▶ What needs to be done
Copy out every line holding the string "camera" from the records below.

[[ Data extract open ]]

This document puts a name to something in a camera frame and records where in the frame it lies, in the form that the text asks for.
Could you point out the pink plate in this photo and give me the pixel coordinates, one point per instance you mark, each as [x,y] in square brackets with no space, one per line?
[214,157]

[[ Data extract closed ]]
[[ Data extract open ]]

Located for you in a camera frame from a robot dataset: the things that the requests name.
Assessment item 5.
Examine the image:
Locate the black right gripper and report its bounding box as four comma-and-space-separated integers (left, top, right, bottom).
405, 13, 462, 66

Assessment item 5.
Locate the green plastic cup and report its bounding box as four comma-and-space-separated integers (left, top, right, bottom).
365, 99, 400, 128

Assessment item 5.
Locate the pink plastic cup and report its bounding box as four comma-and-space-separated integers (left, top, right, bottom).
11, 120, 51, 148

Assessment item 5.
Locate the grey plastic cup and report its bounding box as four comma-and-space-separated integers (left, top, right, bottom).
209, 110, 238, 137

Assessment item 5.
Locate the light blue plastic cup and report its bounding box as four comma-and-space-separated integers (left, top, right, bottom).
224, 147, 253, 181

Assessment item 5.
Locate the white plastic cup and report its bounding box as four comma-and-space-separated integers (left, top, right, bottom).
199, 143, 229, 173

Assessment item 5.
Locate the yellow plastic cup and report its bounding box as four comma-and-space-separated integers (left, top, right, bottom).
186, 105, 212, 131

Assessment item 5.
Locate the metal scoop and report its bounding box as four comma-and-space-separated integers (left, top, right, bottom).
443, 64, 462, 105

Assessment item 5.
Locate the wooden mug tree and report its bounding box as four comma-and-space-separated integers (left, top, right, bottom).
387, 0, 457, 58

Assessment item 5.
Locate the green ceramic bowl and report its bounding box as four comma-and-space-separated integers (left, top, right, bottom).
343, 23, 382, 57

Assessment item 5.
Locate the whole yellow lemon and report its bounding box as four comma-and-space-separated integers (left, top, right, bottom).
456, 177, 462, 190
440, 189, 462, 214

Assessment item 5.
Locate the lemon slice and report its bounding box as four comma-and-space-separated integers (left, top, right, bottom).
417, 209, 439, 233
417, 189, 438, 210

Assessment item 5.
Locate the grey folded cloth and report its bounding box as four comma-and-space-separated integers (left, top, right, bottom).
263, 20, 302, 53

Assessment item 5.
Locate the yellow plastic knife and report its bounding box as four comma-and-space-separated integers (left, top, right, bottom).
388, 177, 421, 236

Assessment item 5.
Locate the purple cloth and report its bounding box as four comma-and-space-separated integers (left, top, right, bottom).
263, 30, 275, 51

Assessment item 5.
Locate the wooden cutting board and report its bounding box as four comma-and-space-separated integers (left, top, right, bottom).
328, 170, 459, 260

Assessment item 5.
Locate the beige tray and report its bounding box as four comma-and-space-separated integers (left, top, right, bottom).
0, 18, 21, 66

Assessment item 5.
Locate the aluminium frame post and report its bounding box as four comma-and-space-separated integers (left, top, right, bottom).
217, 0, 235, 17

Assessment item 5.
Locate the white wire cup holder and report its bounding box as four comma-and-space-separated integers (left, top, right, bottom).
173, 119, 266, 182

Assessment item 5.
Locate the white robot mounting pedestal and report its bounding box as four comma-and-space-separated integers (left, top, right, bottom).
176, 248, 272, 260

[[ Data extract closed ]]

▶ Answer to this exercise
This document puts a name to something in a camera frame and records where in the frame it lies, in the form that the text asks for.
Located for you in a camera frame from a robot dataset: the things that the requests name.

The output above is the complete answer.